The story unfolds through the voice of the narrator, Reuven Malter, an Orthodox Jew, who is very much a part of the narrative.  The principal characters - Reuven's father, David, a well-known teacher in a Jewish school, Danny Saunders, Reuven's good friend, a Hasidic Jew who chooses to study psychology rather than follow in the footsteps of his father and become a rabbi, Michael Gordon, a troubled adolescent, and Reuven's nemisis, his Talmud teacher, Jacob Kalman, a survivor of the Nazi death camps - are well drawn and believable and come to life in the course of the novel.  The fine writing throughout drew me into the story made me care about what happens to the characters.

The book was written in 1969, and I wonder whether the Freudian-influenced extreme type of treatment of the very ill young Michael would be used today.  If the experiment suggested by Danny and undertaken with the approval and supervision of Michael's psychiatrist as a last resort, does not work, the two believe the young man will very likely be institutionalized for the rest of his life.  Of course, today many more drugs are available to treat mental illness than back then, so perhaps this sort of treatment would no longer be acceptable.

Religious fundamentalists seem to paint themselves into a corner without a way out, except by pretzel-like reasoning that makes no more sense to me than the original contradictions or mistakes.  I understand that the texts are sacred to them, as they are to me, but humans were created with the ability to reason, and why would God expect us not to use the gifts?  With certain Jews and Christians, it seems that to allow that passages in the Bible may not be literally true or that the Scriptures may contain mistakes in transcription would result in the collapse of their entire faith edifice.

Abraham Gordon, father of the mentally ill Michael, a Jewish scholar, who no longer believes in a personal God, but who continues to observe the rituals of the Orthodox tradition:
"Of course, that's the problem,"he said to me once.  "How can we teach others to regard the tradition critically and with love?  I grew up loving it, and then learned to look at it critically.  That's everyone's problem today.  How to love and respect what you are being taught to dissect." 
One great benefit from reading the book is that I came away with the reminder that no one is "other" and that no matter how deep and broad the disagreements, our opponents are human, like us, and deserving of respect because of our common humanity and, if we are people of faith, because we are all of us God's creation and beloved of God.  In that sense, the novel was life-giving in a way that was completely unexpected.  I heartily recommend the book.

Sunday, February 17, 2013

CHAIM POTOK AND "BRIDESHEAD REVISITED"

From The Writer's Almanac:
It's the birthday of Chaim Potok (books by this author), born in the Bronx (1929).
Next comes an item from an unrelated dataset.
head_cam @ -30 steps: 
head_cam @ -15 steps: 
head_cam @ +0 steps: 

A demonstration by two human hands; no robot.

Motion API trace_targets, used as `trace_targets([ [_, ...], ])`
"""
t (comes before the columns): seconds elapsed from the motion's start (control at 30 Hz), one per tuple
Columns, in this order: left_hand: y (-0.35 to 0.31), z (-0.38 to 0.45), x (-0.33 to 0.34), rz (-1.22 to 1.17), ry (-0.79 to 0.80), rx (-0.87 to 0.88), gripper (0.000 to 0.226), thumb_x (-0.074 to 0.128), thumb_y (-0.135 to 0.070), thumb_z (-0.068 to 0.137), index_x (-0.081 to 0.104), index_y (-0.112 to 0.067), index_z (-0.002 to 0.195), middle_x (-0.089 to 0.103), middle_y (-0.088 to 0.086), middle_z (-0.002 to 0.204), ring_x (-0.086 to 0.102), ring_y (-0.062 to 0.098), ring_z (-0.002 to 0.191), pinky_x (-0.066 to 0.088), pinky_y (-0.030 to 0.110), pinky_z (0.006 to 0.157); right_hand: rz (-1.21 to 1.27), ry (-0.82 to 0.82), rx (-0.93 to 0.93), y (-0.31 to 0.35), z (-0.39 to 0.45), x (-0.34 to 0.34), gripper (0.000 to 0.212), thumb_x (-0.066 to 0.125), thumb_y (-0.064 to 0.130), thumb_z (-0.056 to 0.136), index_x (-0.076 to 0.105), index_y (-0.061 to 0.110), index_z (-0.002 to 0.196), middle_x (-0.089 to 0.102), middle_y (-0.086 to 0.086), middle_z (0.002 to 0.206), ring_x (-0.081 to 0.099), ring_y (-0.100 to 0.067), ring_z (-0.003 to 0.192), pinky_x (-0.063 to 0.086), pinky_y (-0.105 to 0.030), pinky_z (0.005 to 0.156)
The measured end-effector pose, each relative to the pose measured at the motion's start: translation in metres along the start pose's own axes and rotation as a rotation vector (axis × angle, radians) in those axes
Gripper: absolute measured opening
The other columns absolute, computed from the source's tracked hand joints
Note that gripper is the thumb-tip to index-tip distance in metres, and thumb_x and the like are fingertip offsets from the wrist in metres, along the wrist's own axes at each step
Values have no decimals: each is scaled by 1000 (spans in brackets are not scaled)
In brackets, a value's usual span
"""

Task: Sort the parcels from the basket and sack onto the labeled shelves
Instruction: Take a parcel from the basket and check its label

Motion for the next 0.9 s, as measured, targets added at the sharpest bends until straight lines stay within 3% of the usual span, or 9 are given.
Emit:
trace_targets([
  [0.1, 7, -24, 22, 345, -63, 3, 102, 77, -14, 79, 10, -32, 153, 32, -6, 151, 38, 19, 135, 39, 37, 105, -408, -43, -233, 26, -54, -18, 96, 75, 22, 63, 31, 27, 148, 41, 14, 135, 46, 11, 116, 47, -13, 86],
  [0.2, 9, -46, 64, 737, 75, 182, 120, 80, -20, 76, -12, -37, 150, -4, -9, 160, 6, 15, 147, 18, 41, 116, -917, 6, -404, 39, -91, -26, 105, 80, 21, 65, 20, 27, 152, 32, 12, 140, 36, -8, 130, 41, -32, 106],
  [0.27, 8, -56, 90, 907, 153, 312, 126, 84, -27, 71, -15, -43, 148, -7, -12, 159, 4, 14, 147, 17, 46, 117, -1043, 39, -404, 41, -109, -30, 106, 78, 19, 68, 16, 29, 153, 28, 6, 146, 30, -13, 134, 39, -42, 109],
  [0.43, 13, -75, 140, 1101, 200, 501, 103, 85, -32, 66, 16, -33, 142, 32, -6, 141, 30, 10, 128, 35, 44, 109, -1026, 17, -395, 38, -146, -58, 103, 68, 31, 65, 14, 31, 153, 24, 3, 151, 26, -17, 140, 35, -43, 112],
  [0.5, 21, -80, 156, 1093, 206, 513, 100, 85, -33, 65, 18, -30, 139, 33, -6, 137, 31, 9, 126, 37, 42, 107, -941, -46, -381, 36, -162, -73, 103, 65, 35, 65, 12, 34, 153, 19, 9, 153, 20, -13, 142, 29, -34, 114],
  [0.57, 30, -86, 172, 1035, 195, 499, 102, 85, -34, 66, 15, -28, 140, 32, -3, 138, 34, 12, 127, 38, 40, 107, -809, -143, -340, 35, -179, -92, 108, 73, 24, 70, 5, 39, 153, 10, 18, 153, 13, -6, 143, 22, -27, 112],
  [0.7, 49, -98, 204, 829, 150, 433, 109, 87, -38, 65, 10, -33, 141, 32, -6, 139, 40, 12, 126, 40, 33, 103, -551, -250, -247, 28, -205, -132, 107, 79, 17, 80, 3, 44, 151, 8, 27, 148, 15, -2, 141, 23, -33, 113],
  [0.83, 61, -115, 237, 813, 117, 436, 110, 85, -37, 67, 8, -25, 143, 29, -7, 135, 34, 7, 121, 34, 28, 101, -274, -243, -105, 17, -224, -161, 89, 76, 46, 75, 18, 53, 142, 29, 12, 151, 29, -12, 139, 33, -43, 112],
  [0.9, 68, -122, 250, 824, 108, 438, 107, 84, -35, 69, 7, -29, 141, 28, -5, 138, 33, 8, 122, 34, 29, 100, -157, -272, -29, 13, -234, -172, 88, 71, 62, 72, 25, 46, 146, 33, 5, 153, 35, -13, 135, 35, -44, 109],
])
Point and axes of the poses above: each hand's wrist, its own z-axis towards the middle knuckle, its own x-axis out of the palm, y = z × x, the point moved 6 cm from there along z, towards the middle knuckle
His parents were immigrants from Poland, and he grew up in a strict Orthodox Jewish culture. When he was about 14 years old, he happened to pick up a copy of Brideshead Revisited by Evelyn Waugh, and it changed his life. He said, "I lived more deeply inside the world in that book than I lived inside my own world."
How amazing that the novel would have such a profound effect on an Orthodox Jewish boy.  That the book had the same effect on me, with a background in the Roman Catholic Church, is not so surprising.  Of course, I was much older when I read the book.  Waugh has a way of writing that makes his characters come to life, and we are drawn into the lives of the characters and care about what becomes of them. 

I loved Potok's novel, The Chosen, and I just now placed the sequel, The Promise, on my wish list to buy in the future.  I may have already read the book, but, as with The Chosen, which I've read more than once, the sequel may be well worth another read.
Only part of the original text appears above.